Ora più che mai, i trader devono concentrarsi non solo sulle perturbazioni in corso, ma anche su come questo episodio modificherà strutturalmente il comportamento delle aziende, dei consumatori e dei governi, anche mesi dopo la fine del Grande Lockdown.
Differenze tra rivoluzionari del digitale e chi è travolto dalla rivoluzione
È probabile che alcuni settori economici beneficino più di altri del cambiamento del comportamento dei consumatori e dello spostamento delle preferenze provocato dal “Grande Lockdown”. D’altra parte, alcuni settori possono trovarsi ad affrontare sfide maggiori a seguito dei cambiamenti. Ciò li rende ancor più “rivoluzionari”.
Gestori e analisti definiscono questi gruppi “disrupter” (letteralmente “perturbatori”). La distinzione tra chi perturba e chi viene perturbato, sostiene PIMCO, “diventerà un concetto sempre più rilevante per gli investitori“. Il fattore che permette di distinguere tra i due gruppi può essere in realtà semplicemente la capacità e la flessibilità di ogni azienda, settore o regione di adattarsi ed evolvere ai cambiamenti dei comportamenti e delle esigenze.

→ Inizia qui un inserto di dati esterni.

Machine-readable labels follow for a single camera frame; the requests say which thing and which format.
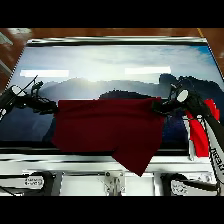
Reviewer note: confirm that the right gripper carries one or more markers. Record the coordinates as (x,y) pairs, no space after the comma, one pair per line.
(162,107)

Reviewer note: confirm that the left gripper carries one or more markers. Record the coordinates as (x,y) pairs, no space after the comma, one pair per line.
(46,107)

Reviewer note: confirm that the dark red garment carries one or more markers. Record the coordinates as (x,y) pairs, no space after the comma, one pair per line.
(110,130)

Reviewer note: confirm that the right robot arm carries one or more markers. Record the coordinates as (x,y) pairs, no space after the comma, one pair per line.
(206,116)

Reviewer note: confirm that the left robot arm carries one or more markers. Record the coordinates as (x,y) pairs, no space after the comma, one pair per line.
(9,96)

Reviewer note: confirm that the bright red garment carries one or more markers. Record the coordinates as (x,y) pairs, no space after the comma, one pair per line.
(198,138)

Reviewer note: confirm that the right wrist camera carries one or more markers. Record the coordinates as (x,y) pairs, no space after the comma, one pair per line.
(173,90)

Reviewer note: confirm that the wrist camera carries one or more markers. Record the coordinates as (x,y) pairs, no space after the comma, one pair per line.
(36,89)
(173,90)

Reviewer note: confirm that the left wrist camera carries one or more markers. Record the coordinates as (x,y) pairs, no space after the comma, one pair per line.
(36,89)

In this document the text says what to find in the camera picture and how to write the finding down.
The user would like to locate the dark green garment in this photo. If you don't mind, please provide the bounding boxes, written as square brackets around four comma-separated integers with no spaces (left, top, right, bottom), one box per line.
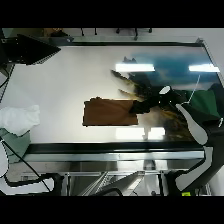
[175,82,224,120]

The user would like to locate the pale green garment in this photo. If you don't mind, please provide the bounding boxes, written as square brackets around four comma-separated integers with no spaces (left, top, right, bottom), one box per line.
[0,127,32,165]

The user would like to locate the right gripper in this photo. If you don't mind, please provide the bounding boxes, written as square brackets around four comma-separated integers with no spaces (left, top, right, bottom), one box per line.
[128,97,158,115]

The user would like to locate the white garment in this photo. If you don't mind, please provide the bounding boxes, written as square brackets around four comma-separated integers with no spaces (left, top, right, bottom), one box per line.
[0,104,42,137]

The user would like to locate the silver frame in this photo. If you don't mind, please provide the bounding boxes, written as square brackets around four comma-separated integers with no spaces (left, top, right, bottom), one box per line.
[19,142,215,197]

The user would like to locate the brown T-shirt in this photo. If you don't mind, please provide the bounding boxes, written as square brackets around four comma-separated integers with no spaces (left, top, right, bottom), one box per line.
[82,96,140,127]

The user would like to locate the black cable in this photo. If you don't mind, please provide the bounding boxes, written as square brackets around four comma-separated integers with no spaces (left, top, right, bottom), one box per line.
[0,138,54,194]

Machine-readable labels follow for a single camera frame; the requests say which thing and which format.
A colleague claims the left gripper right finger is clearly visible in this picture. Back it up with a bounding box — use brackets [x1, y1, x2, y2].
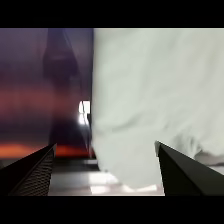
[154, 140, 224, 197]

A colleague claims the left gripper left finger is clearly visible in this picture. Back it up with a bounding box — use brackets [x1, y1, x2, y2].
[0, 143, 57, 197]

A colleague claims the white garment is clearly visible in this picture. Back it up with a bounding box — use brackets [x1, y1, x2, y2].
[90, 28, 224, 193]

Le recenti dinamiche di mercato forniscono un’interessante indicazione di chi sono i perturabatori rivoluzionari, come si vede nella tabella sottostante citata in un articolo a firma di Geraldine Sundstrom, managing director del primo fondo di investimento obbligazionario al mondo.
Meno banche tradizionali, meno petrolio e più automazione
“I segni di mercato non potrebbero essere più chiari”, dice la manager riferendosi alla tabella sopra riportata con le performance dei diversi settori da inizio 2020. “La domanda di assistenza sanitaria e di tecnologia sembra non solo immune dalla crisi, ma sembra anche trarne beneficio“.
Intanto i produttori tradizionali, le istituzioni finanziarie e l’energia sono i gruppi che hanno sofferto maggiormente. “Un mondo guidato dalla tecnologia, combinato con la riduzione del commercio globale, potrebbe aver bisogno di meno petrolio e più automazione“. Allo stesso tempo i modelli di business delle banche tradizionali potrebbero essere messi a dura prova dal protrarsi del livello di tassi di interesse eccessivamente basso.
La ripresa finanziaria, economica e sanitaria dalla pandemia non sarà né facile né agevole. Per questa ragione, conclude Sundstrom, “gli investitori non dovrebbero sottovalutare il fatto che il modo di raggiungere i loro obiettivi finanziari potrebbe essere notevolmente diverso ora“, dal momento che i “perturbatori”, stanno conquistando una quota sempre maggiore della torta.
I sovvertitori del vecchio modo di vivere e operare lo stanno facendo alle spese di coloro che sono invece travolti dalla rivoluzione in corso. La capacità degli investitori di distinguere tra queste due fazioni, anche dopo Grande Lockdown, diventa cruciale.